Hedges was ordained in 2014 as a Presbyterian minister to work in prison ministry. The theologian James Cone preached at the ordination along with Cornel West. The service was oriented towards the victims of mass incarceration. The family and friends of many of the students Hedges taught in the college degree program offered by Rutgers University in New Jersey prisons attended the service.

He became vegan in 2014, writing that the “animal agriculture is responsible for more greenhouse gas emissions than all worldwide transportation combined.”

Hedges has taught at Columbia University, New York University, Princeton University and The University of Toronto. He has taught in the B.A. program run by Rutgers University for men and women in the New Jersey prisons system since 2013. The Passage Theater in Trenton produced the play Caged in 2018 which Hedges helped his incarcerated students write about their struggles with poverty, police violence and mass incarceration. The play was published by Haymarket Books in 2020.

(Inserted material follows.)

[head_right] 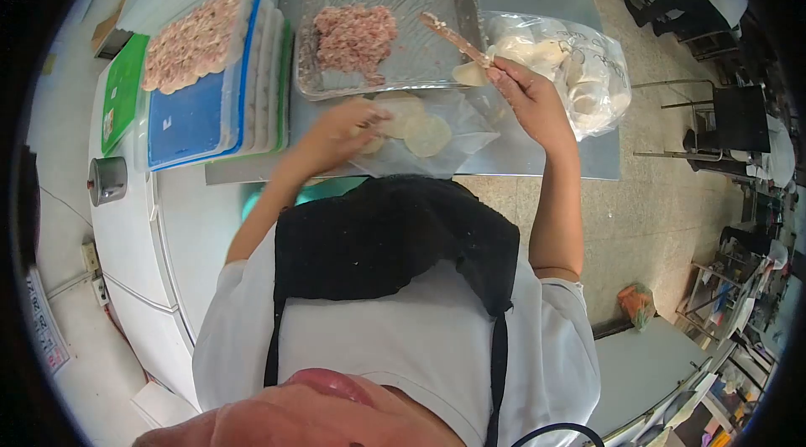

Hedges is the author of twelve books that include the best seller, War is A Force That Gives Us Meaning (2002), which is an examination of what war does to individuals and societies. His other books include What Every Person Should Know About War (2003); Losing Moses on the Freeway: The Ten Commandments in America (2005); American Fascists: The Christian Right and the War on America (2007); another New York Times best-seller, I Don't Believe in Atheists (2008); Collateral Damage (2008), which he co-wrote with Laila Al-Arian, Empire of Illusion: The End of Literacy and the Triumph of Spectacle (2009); Days of Destruction, Days of Revolt (2012); which he co-wrote with Joe Sacco and was also on The New York Times best-seller list, The World As It Is: Dispatches on the Myth of Human Progress (2013); Wages of Rebellion (2015);Unspeakable (2016); where he was interviewed by David Talbot, and America The Farewell Tour (2019).

Hedges was active in 2011 Occupy Wall Street. He and Cornel West held a People's Hearing of Goldman Sachs that culminated with a march on Goldman Sachs where Hedges and other activists were arrested.

In 2012, after the Obama Administration signed the National Defense Authorization Act, or NDAA, Hedges sued members of the U.S. government, asserting that section 2021 of the law unconstitutionally allowed presidential authority for indefinite detention without habeas corpus. He was later joined in the suit, Hedges v. Obama, by activists including Noam Chomsky and Daniel Ellsberg. In May 2012 Judge Katherine B. Forrest of the Southern District of New York ruled that the counter-terrorism provision of the NDAA is unconstitutional. The Obama administration appealed the decision and it was overturned. Hedges petitioned the U.S. Supreme Court to hear the case, but the Supreme Court denied certiorari in April 2014.

Hedges is married to the Canadian actor Eunice Wong. They have two children. Hedges has two children from a previous marriage. He lives in Princeton, New Jersey.